Exercise objective ->
Please write out exactly the lines of the data below from the line holding "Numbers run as" through the line holding "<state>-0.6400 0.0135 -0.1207", and leave out the rest.
◆ ◆ ◆ ◆ ◆ ◆ ◆
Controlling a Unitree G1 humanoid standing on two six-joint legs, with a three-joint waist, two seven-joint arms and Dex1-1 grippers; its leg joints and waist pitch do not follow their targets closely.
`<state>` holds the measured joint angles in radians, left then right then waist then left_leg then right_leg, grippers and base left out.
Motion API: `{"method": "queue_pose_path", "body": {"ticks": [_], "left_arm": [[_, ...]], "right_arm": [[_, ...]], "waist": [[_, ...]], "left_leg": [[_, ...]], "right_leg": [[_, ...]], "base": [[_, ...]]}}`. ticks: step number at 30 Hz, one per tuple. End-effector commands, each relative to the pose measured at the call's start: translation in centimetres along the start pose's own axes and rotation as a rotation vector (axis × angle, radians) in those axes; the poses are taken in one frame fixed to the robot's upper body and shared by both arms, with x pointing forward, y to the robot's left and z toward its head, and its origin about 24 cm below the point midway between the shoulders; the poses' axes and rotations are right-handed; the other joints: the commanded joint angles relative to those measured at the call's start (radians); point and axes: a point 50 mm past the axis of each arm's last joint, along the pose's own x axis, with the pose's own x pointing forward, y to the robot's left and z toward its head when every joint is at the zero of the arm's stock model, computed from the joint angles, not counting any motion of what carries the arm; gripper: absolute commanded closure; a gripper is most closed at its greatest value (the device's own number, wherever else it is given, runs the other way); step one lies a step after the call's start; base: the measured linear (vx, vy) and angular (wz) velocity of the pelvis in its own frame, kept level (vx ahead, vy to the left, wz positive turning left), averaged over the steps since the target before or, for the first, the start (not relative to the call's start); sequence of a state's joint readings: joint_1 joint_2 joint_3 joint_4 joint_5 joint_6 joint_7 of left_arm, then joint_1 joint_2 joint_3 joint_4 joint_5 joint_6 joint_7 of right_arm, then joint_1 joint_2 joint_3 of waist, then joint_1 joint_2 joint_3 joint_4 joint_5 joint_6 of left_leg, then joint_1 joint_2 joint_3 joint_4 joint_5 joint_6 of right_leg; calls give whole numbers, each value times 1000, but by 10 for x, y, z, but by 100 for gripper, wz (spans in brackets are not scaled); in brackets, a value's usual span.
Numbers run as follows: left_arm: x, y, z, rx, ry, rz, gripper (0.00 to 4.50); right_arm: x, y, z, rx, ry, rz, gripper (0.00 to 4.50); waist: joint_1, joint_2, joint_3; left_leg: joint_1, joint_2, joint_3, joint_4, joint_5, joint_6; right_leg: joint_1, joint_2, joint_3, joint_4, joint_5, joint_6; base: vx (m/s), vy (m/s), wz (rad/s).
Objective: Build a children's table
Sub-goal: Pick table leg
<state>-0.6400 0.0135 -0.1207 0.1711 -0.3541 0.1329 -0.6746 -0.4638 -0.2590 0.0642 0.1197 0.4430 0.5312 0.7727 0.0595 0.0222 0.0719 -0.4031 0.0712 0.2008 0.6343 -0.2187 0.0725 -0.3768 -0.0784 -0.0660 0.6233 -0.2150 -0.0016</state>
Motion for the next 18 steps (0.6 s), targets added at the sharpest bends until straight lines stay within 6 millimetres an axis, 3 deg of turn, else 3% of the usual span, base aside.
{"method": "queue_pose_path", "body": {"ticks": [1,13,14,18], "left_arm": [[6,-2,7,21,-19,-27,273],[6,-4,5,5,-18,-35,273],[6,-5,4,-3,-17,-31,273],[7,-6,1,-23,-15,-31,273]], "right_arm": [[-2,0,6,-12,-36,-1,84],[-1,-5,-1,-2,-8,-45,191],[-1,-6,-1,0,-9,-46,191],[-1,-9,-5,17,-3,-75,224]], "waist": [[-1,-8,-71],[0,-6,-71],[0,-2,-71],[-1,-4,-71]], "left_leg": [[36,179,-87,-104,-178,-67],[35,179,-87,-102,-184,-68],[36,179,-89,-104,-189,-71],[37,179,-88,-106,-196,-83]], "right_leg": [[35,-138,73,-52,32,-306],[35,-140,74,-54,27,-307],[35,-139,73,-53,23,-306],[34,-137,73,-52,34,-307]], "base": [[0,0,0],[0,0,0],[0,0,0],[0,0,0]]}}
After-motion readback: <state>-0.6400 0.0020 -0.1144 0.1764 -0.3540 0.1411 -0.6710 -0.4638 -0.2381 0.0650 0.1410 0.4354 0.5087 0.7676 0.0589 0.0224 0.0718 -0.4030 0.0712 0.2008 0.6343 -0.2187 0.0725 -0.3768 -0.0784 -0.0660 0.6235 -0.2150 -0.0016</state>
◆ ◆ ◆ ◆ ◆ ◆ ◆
Response below ->
Numbers run as follows: left_arm: x, y, z, rx, ry, rz, gripper (0.00 to 4.50); right_arm: x, y, z, rx, ry, rz, gripper (0.00 to 4.50); waist: joint_1, joint_2, joint_3; left_leg: joint_1, joint_2, joint_3, joint_4, joint_5, joint_6; right_leg: joint_1, joint_2, joint_3, joint_4, joint_5, joint_6; base: vx (m/s), vy (m/s), wz (rad/s).
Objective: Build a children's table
Sub-goal: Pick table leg
<state>-0.6400 0.0135 -0.1207 0.1711 -0.3541 0.1329 -0.6746 -0.4638 -0.2590 0.0642 0.1197 0.4430 0.5312 0.7727 0.0595 0.0222 0.0719 -0.4031 0.0712 0.2008 0.6343 -0.2187 0.0725 -0.3768 -0.0784 -0.0660 0.6233 -0.2150 -0.0016</state>

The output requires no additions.